_TASK DETAILS_. Supply the number of lines in the data below that hold "camera", and let that number be the whole answer.

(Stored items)
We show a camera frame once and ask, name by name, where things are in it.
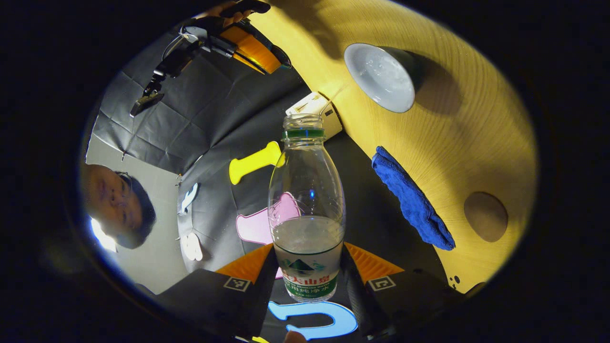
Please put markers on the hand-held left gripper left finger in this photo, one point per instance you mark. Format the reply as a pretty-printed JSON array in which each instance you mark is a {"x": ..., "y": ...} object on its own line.
[{"x": 259, "y": 295}]

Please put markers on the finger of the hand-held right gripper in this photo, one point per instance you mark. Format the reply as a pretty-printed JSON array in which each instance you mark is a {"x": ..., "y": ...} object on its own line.
[{"x": 252, "y": 47}]

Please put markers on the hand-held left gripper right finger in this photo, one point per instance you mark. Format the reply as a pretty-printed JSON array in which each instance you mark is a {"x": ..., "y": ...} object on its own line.
[{"x": 360, "y": 300}]

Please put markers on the clear plastic water bottle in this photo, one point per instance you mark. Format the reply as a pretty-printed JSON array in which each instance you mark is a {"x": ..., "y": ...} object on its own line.
[{"x": 307, "y": 209}]

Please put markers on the black backdrop cloth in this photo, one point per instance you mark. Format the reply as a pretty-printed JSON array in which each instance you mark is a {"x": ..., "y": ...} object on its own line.
[{"x": 190, "y": 119}]

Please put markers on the white toaster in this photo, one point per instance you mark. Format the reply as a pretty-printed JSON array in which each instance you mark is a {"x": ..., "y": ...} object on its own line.
[{"x": 314, "y": 105}]

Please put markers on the blue towel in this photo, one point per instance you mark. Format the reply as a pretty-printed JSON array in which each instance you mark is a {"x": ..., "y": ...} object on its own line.
[{"x": 412, "y": 200}]

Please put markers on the person's head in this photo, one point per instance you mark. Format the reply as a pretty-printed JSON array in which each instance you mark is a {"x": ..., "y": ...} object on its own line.
[{"x": 114, "y": 202}]

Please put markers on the bright ceiling light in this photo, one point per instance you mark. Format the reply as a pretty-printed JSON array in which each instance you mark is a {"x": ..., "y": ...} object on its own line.
[{"x": 102, "y": 236}]

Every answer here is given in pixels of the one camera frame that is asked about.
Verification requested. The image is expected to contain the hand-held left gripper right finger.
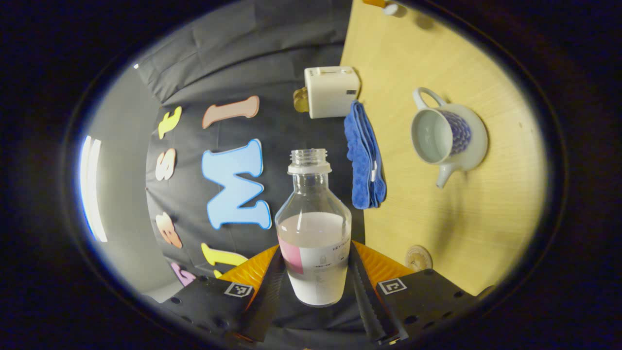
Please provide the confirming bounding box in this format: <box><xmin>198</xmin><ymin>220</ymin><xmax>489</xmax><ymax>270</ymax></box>
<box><xmin>347</xmin><ymin>241</ymin><xmax>479</xmax><ymax>345</ymax></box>

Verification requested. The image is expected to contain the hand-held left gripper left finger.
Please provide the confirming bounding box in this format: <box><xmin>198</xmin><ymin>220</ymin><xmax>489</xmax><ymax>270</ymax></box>
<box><xmin>160</xmin><ymin>245</ymin><xmax>287</xmax><ymax>342</ymax></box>

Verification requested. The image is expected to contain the clear plastic water bottle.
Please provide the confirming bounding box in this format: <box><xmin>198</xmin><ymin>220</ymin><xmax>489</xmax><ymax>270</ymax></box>
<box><xmin>275</xmin><ymin>148</ymin><xmax>352</xmax><ymax>308</ymax></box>

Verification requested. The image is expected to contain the round brown coaster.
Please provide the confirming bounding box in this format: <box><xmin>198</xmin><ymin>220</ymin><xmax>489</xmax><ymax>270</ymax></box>
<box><xmin>405</xmin><ymin>245</ymin><xmax>433</xmax><ymax>272</ymax></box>

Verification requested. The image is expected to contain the white blue-patterned teacup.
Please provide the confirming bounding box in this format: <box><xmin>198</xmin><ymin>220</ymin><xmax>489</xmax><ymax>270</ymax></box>
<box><xmin>411</xmin><ymin>87</ymin><xmax>488</xmax><ymax>189</ymax></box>

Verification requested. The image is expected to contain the white toaster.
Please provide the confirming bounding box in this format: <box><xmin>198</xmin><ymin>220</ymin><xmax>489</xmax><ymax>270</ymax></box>
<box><xmin>304</xmin><ymin>66</ymin><xmax>361</xmax><ymax>119</ymax></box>

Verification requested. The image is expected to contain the brown toast slice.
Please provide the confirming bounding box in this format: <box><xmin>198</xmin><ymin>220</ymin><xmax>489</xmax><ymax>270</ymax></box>
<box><xmin>293</xmin><ymin>87</ymin><xmax>310</xmax><ymax>113</ymax></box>

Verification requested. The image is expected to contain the folded blue towel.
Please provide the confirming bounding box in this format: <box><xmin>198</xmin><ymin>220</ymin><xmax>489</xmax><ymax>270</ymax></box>
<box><xmin>344</xmin><ymin>101</ymin><xmax>387</xmax><ymax>210</ymax></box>

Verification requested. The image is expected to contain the black backdrop cloth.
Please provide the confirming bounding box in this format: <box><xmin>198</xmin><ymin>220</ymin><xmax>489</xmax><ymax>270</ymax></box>
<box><xmin>134</xmin><ymin>0</ymin><xmax>370</xmax><ymax>341</ymax></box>

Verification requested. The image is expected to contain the ceiling light panel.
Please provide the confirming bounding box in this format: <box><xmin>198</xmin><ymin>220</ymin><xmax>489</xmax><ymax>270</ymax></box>
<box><xmin>80</xmin><ymin>136</ymin><xmax>108</xmax><ymax>243</ymax></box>

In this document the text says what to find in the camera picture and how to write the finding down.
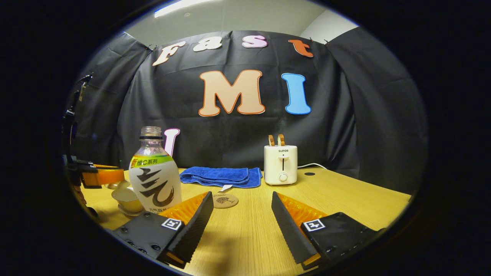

_SOLUTION TO THE EXERCISE_. 3